Joey Allcorn was another name in the mid 2000’s that if you were tired of spinning Hank3’s Lovesick, Broke, & Driftin’, or Wayne Hancock’s Thunderstorms & Neon Signs, you could pull out Allcorn’s 50 Years Too Late and feel right at home. He had that lonesome sound, that Hank Williams lineage in his style, and had collaborated with Hank3 a handful of times. You had the feeling that if the whole neo-traditional thing really hit the big time—which it felt like it was on the brink of for a while—Allcorn would be right there with the others as a staple of the subgenre.

Then who knows what happened. The whole movement got scattered to the four winds, some behind-the-scenes drama resulted in Hank3 having bad blood with Allcorn and burning that that bridge (as Hank3 is known to do, sometimes justified, maybe sometimes from being overly-sensitive), and next thing you know, you look up and it’s been almost six years since Joey Allcorn released an album.

joey-allcorn-nothing-left-to-prove“And the people talking about me I’m glad I gave them something to do. ‘Cause I got nothing left to prove to myself, and even less to you,” Allcorn says in the title track of his new album Nothing Left To Prove released in September with little warning, and even less fanfare—so little in fact if you weren’t looking for it you probably missed it. And what seems to be Allcorn’s present status as a musician who will take every opportunity to play he can, but is tired of trying to do it full time, is encapsulated in the title song. “Living on the road wasn’t everything I thought it would be. It’s just trying to get paid and looking for a place to sleep.”

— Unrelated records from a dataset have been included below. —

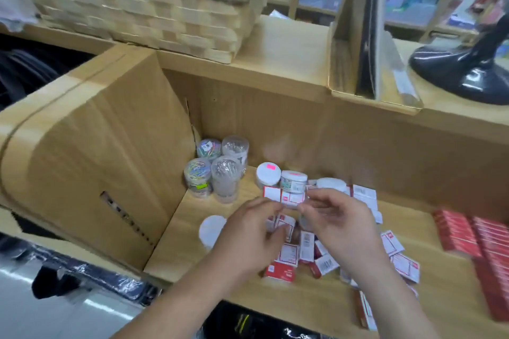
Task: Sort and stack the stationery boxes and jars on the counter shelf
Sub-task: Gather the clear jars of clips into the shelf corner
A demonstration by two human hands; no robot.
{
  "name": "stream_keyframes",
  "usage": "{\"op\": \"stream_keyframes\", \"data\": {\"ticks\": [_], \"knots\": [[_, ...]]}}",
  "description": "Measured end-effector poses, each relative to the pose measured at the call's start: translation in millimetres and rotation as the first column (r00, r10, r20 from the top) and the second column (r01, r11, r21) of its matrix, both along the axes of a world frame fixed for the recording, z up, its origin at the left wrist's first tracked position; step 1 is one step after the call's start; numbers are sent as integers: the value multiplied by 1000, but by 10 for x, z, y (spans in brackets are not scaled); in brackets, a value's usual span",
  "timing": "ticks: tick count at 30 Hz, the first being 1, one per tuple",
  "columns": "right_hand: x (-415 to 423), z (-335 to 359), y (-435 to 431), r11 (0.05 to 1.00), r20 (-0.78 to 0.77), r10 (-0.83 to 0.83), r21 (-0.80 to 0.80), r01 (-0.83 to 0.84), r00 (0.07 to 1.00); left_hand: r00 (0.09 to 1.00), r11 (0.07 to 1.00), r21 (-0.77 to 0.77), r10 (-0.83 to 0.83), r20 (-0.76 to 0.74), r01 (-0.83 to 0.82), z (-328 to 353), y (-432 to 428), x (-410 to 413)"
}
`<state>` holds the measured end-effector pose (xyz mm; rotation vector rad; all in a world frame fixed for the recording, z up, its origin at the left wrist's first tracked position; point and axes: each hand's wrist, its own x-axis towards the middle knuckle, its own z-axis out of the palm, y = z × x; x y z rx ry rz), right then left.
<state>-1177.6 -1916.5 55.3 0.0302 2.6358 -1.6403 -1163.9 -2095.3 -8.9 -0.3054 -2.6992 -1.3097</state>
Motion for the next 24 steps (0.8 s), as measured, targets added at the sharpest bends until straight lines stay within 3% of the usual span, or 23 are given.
{"op": "stream_keyframes", "data": {"ticks": [5, 9, 12, 17, 20, 24], "knots": [[214, -16, 556, 981, -110, -142, 117, 155, 984, 976, 961, -235, -103, 193, 148, -92, 552, -359], [301, -175, 789, 946, -141, -204, 225, 232, 969, 978, 937, -349, 48, 202, 26, -98, 757, -456], [288, -281, 899, 882, -164, -133, 430, 192, 977, 971, 918, -397, 103, 214, -10, -49, 831, -467], [166, -384, 915, 804, -7, -61, 593, 53, 998, 990, 944, -321, 111, 86, -78, 72, 773, -331], [98, -427, 905, 753, 14, -17, 659, 4, 1000, 991, 981, -147, 130, 19, -126, 180, 657, -181], [26, -502, 921, 705, -77, 35, 708, 30, 996, 987, 983, 99, 150, 55, -155, 281, 423, 19]]}}
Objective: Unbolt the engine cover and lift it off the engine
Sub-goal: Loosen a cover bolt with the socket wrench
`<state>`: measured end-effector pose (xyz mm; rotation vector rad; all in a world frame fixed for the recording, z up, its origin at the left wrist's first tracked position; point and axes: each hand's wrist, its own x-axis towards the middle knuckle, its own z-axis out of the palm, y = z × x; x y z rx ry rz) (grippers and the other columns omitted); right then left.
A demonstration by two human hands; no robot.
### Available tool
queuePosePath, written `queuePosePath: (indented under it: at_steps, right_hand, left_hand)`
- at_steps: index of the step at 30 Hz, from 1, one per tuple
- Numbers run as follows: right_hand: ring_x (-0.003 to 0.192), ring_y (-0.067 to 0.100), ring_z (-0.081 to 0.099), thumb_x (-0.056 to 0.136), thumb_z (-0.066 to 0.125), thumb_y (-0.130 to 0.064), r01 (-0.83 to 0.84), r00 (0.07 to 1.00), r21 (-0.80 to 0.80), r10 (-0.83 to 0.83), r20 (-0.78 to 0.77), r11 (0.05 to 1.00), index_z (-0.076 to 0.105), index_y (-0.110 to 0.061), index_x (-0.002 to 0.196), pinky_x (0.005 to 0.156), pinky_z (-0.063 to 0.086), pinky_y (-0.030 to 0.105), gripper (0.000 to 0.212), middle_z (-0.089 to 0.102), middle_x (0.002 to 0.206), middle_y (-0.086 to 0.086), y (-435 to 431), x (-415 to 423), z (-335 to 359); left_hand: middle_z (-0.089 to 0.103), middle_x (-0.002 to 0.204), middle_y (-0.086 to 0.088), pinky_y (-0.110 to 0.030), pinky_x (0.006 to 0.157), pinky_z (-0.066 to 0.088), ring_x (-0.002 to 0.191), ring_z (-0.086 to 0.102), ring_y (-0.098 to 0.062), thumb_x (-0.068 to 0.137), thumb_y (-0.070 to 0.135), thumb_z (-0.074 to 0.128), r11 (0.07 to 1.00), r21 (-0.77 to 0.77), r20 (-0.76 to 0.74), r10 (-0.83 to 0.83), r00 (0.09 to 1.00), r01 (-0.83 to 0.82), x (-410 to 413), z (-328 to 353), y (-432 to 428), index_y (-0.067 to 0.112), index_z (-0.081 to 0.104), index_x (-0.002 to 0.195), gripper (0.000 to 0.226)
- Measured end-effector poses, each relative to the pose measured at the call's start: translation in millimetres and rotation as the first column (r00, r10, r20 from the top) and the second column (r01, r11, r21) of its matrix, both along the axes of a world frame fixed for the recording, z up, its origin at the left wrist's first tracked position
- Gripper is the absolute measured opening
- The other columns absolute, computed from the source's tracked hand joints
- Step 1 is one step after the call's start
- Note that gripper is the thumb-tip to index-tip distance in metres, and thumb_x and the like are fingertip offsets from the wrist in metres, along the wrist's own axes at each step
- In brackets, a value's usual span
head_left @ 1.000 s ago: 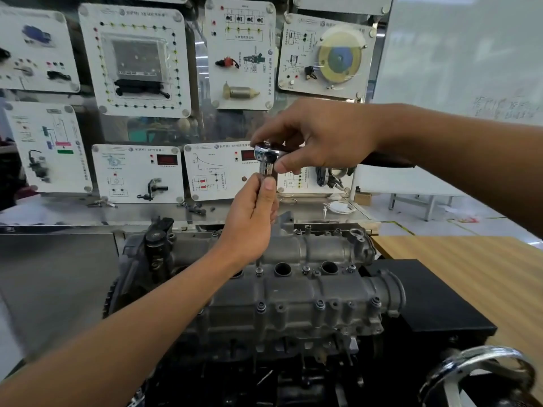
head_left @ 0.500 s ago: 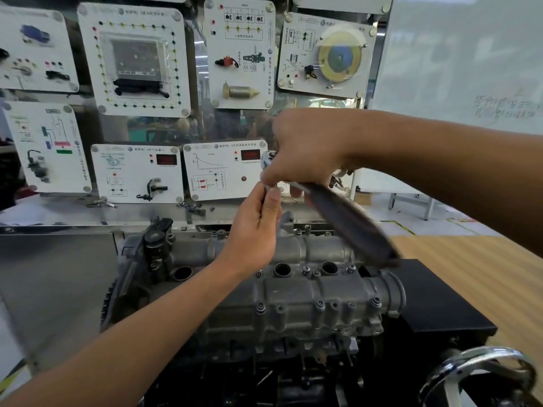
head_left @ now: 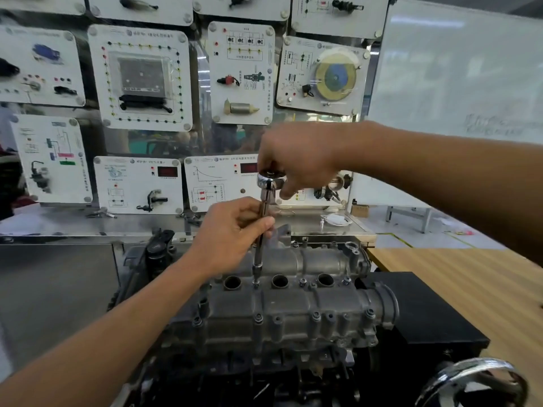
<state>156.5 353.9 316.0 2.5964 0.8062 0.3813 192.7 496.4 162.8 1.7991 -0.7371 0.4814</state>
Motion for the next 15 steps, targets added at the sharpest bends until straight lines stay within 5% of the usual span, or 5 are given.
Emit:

The Columbus, GA native seems content now to play shows here and there, and be proud of being an integral part of what neo-traditionalist country was all about when it was the cool thing to listen to, and doing what he can to still serve the folks whose heart still yearns for the music. Where some of the neo-traditionalists came and went from the sound of the movement, Allcorn remains firmly ensconced in the style, with very traditional modes and styles marking his songs, yet with a little extra crunch in the lead guitar thrown in there at times just to let you know this is old music, but from the new generation.

Allcorn’s songcraft remains very much steeped in the early traditional style of country music. “When You Start Back To Wanting Me,” “Either Way You’re Gone,” “I Can’t Get Drunk Enough (to Say Goodbye)” work like great country songs have always worked: speaking to the inherent heartaches of life and alleviating some of the pain through mutual commiseration. Nothing Left To Prove turns in a solid songwriting performance, but it does feels a little front loaded, with the first few songs constituting the best offerings of the album, and the songwriting beginning to feel a little thin the farther along you go. The album also sounded a little quiet, and curiously mastered in places. But the instrumentation throughout is unbelievably spot on, and really gets your juices flowing with the neo-traditional and honky tonk sound, reminding you what was so great when that was a more prevalent style. Steel guitar, fiddle, very tasteful arrangements all compliment Joey’s songs and his lonesome voice.

Joey Allcorn may not be looking to do any more long road trips to the West Coast and back, or to challenge the Sturgill Simpson’s of the world in album sales. But with Nothing Left To Prove, he announces he’s not ready to hang it up just yet, and still enjoys feeding the hunger for the people left who can’t get enough of that lonesome, neo-traditionalist sound.

1 1/2 of 2 Guns Up.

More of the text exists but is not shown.